_What this task involves_
From the first line of the data below, copy each line up to the one containing "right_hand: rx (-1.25", and include that line too.

........

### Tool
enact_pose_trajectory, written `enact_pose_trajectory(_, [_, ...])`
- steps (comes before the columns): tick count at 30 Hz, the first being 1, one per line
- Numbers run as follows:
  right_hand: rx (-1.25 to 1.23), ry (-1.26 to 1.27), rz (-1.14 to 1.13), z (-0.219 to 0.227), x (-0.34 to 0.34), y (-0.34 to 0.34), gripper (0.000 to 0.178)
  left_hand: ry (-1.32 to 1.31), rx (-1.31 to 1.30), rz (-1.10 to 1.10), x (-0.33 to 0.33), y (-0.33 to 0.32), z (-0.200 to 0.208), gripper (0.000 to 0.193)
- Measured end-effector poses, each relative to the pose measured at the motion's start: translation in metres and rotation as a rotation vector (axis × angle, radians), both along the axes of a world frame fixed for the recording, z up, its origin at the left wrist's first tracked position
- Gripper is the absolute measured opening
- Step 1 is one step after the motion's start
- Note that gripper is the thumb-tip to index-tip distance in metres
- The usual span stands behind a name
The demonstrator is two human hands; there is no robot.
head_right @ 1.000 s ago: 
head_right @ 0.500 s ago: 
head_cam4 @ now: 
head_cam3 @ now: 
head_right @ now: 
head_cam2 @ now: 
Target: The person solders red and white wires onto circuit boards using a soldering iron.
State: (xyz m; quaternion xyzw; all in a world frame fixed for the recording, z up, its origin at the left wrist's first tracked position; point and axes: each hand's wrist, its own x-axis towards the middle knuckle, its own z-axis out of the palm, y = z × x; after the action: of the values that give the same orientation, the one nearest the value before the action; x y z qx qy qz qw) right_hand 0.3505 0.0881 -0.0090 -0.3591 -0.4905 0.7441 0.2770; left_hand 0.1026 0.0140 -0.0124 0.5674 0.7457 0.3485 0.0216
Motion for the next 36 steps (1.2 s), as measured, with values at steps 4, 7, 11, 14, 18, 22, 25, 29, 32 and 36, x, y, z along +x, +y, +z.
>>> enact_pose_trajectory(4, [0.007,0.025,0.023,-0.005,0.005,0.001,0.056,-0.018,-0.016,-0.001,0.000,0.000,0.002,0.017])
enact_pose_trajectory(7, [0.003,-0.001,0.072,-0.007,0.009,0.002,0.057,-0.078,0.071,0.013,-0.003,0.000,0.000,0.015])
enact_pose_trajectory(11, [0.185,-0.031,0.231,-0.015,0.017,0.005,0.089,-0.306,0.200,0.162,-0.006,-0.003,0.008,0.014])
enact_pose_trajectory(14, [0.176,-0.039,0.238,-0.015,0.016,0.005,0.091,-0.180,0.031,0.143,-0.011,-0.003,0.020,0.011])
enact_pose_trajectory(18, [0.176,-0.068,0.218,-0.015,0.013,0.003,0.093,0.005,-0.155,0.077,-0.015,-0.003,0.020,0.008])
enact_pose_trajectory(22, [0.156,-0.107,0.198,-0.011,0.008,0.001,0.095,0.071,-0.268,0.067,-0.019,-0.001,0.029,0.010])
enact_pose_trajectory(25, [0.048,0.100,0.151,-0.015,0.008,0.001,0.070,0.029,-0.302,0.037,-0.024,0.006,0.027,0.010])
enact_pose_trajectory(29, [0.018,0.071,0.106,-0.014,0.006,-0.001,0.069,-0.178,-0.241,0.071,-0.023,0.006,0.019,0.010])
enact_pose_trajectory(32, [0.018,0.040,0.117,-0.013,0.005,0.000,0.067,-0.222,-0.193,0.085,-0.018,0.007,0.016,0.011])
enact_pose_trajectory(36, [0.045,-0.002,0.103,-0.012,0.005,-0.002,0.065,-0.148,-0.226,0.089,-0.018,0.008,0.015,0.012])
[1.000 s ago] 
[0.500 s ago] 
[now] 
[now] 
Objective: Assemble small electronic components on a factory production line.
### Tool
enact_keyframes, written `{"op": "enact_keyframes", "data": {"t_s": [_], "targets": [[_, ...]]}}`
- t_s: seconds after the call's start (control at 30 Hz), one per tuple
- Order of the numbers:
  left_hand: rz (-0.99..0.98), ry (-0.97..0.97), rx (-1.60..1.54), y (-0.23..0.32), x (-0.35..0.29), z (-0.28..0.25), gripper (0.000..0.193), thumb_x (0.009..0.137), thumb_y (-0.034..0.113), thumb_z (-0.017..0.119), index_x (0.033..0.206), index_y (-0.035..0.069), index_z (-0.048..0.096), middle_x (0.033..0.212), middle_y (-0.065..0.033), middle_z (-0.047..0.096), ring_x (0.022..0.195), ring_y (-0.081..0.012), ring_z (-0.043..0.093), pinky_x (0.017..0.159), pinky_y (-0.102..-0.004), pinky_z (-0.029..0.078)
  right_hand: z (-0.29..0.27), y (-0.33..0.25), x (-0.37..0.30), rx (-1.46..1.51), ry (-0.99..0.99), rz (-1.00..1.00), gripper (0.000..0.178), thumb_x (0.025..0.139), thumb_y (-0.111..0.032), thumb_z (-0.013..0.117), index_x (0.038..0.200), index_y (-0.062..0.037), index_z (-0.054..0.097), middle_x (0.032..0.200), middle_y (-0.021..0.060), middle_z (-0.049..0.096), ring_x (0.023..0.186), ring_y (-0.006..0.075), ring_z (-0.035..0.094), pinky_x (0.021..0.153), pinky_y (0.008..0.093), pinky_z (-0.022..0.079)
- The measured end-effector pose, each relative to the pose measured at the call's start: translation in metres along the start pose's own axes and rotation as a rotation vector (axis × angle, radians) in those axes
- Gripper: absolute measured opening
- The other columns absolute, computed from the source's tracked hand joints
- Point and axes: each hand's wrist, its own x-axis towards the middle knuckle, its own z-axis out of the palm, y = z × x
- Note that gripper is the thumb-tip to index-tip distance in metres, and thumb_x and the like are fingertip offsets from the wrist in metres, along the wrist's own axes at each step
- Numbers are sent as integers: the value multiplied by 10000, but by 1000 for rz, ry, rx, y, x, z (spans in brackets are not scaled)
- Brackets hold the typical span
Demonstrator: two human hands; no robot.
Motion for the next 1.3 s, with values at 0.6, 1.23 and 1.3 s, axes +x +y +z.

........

_Answer_
### Tool
enact_pose_trajectory, written `enact_pose_trajectory(_, [_, ...])`
- steps (comes before the columns): tick count at 30 Hz, the first being 1, one per line
- Numbers run as follows:
  right_hand: rx (-1.25 to 1.23), ry (-1.26 to 1.27), rz (-1.14 to 1.13), z (-0.219 to 0.227), x (-0.34 to 0.34), y (-0.34 to 0.34), gripper (0.000 to 0.178)

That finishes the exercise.